The title track, “Funny Looking Angels,” sets the tone early. It is a half-smile of a song, slightly tipsy around the edges, with chimes and soft percussion that suggest a room full of friends keeping each other company. That’s the album’s guiding spirit. Even when the songs are sad, they make space for company. There are little production choices that reward a quiet listen, like how the vocals are kept close, almost at whisper level at times, and how the guitars are recorded with a careful ear for the air around the strings. Nothing showy, just the sound of two musicians chasing a feeling until it clicks.

I always liked how the record refuses the quick fix. It nods to Christmas but never winks. You could play it in December and then keep it on through February without flinching. That’s part of why it’s aged so well. Fans of Editors will latch onto the dusky melodies and Smith’s unmistakable low voice. Listeners who followed Burrows after Razorlight will hear the songwriter who’s always had a soft spot for tender, big-hearted pop. Together, they make something that feels separate from their main gigs, a side road that’s worth walking every year.

On vinyl it really blooms. The pacing is unhurried, the dynamics are gentle, and the quiet passages ask for a needle instead of a stream. If you are crate digging and spot Funny Looking Angels vinyl, take it home, light a candle, and let the room get a little darker. I’ve seen it tucked in the seasonal bins and also shelved with singer-songwriter stuff, which makes sense. If you prefer to buy Smith & Burrows records online, plenty of shops will mail it out when the temperature drops, and it sits nicely alongside other Smith & Burrows albums on vinyl if you’re building a small corner for winter music.

There’s a charm to discovering records like this out in the world too. I’ve stumbled on copies at a Melbourne record store when the Southern Hemisphere was in scarf weather, and it fit the mood just as well there as it does in a North London pub. That portability is part of the appeal.

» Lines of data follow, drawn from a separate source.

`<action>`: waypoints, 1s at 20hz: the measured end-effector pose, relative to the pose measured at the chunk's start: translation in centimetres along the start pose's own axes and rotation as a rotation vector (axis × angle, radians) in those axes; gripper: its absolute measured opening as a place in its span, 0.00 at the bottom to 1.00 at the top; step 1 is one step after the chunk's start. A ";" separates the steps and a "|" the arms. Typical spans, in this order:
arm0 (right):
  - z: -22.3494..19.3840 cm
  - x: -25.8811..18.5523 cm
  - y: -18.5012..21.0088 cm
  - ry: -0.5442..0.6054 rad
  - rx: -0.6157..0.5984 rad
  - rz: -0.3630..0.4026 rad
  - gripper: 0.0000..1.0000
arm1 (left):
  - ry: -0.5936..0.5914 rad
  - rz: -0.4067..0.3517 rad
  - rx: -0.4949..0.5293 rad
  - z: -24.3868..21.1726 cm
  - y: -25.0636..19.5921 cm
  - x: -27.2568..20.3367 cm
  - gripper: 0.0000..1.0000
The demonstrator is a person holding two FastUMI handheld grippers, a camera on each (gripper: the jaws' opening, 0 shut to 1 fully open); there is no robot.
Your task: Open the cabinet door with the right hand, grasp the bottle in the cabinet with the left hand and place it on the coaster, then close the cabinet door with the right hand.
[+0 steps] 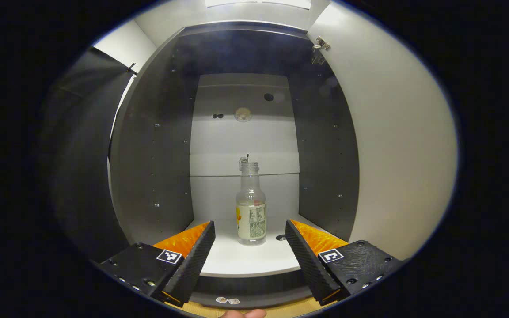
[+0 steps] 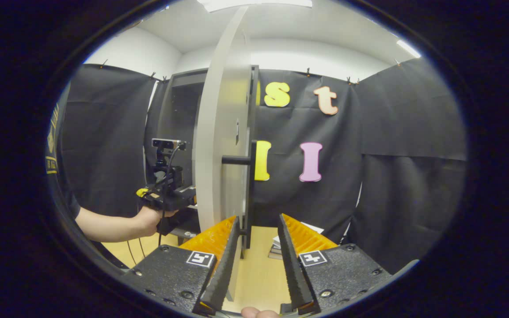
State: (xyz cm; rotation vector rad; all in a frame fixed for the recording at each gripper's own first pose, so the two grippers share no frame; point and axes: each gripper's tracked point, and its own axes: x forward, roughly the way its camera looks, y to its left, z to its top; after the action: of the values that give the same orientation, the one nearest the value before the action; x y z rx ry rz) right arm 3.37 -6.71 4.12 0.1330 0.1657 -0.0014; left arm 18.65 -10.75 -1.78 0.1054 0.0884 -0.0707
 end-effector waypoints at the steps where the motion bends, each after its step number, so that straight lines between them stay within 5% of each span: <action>1: -0.1 0.1 0.3 0.001 0.004 -0.003 0.66 | 0.012 0.000 0.011 -0.1 -0.1 1.2 0.96; 10: -0.9 1.1 -1.0 0.020 0.008 -0.120 0.73 | 0.037 0.010 0.069 -0.7 -0.7 8.9 0.96; 20: -1.1 0.9 -0.6 0.025 0.041 -0.155 0.73 | 0.029 0.073 -0.003 -0.5 -0.1 13.7 0.96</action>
State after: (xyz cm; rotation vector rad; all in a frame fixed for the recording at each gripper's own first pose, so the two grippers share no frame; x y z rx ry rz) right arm 4.12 -7.12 2.84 0.1611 0.2002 -0.1581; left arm 32.19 -11.67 -3.54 0.1062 0.1139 0.0043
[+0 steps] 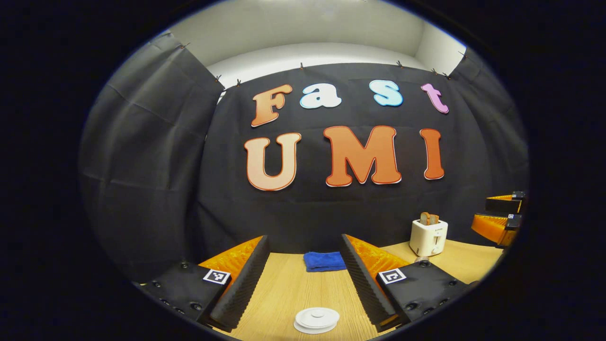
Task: Open the teacup lid with one hand, grasp the water bottle and pour water into the teacup with the other hand; after pouring, place the water bottle on the coaster and then close the teacup lid.
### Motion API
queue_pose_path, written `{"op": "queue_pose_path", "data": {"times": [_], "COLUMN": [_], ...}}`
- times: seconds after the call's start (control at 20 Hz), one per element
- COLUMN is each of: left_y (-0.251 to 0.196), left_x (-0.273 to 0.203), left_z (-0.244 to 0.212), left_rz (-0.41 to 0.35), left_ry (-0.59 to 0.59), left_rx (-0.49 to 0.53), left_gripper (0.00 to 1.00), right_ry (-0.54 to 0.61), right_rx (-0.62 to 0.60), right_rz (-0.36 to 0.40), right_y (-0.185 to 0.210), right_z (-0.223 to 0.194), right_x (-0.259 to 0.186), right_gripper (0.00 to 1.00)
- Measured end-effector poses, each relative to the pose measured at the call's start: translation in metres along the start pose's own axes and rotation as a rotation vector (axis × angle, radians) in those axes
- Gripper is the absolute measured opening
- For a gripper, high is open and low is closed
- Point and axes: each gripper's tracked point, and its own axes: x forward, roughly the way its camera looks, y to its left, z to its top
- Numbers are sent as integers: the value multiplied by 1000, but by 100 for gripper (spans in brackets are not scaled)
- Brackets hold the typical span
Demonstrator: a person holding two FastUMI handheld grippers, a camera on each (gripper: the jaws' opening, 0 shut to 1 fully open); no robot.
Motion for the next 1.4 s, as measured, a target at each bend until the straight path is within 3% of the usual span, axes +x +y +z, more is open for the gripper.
{"op": "queue_pose_path", "data": {"times": [0.45,1.15,1.4], "left_y": [-7,-36,-33], "left_x": [7,14,24], "left_z": [-67,-169,-202], "left_rz": [-34,-149,-128], "left_ry": [132,291,362], "left_rx": [8,7,27], "left_gripper": [96,98,99], "right_ry": [50,104,126], "right_rx": [43,61,62], "right_rz": [55,179,215], "right_y": [13,52,65], "right_z": [-32,-68,-79], "right_x": [2,0,4], "right_gripper": [99,99,99]}}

It is specific in tone but not stuck in one place.

All these years on, Funny Looking Angels still feels like a conversation between two friends who share a taste for melancholy and a faith in melody. It is kind to the listener. It shows how a side project can be more than a footnote when the songs are this sturdy. If you’re hunting for Smith & Burrows vinyl as winter rolls in, this is the one to start with, and the one you’ll keep.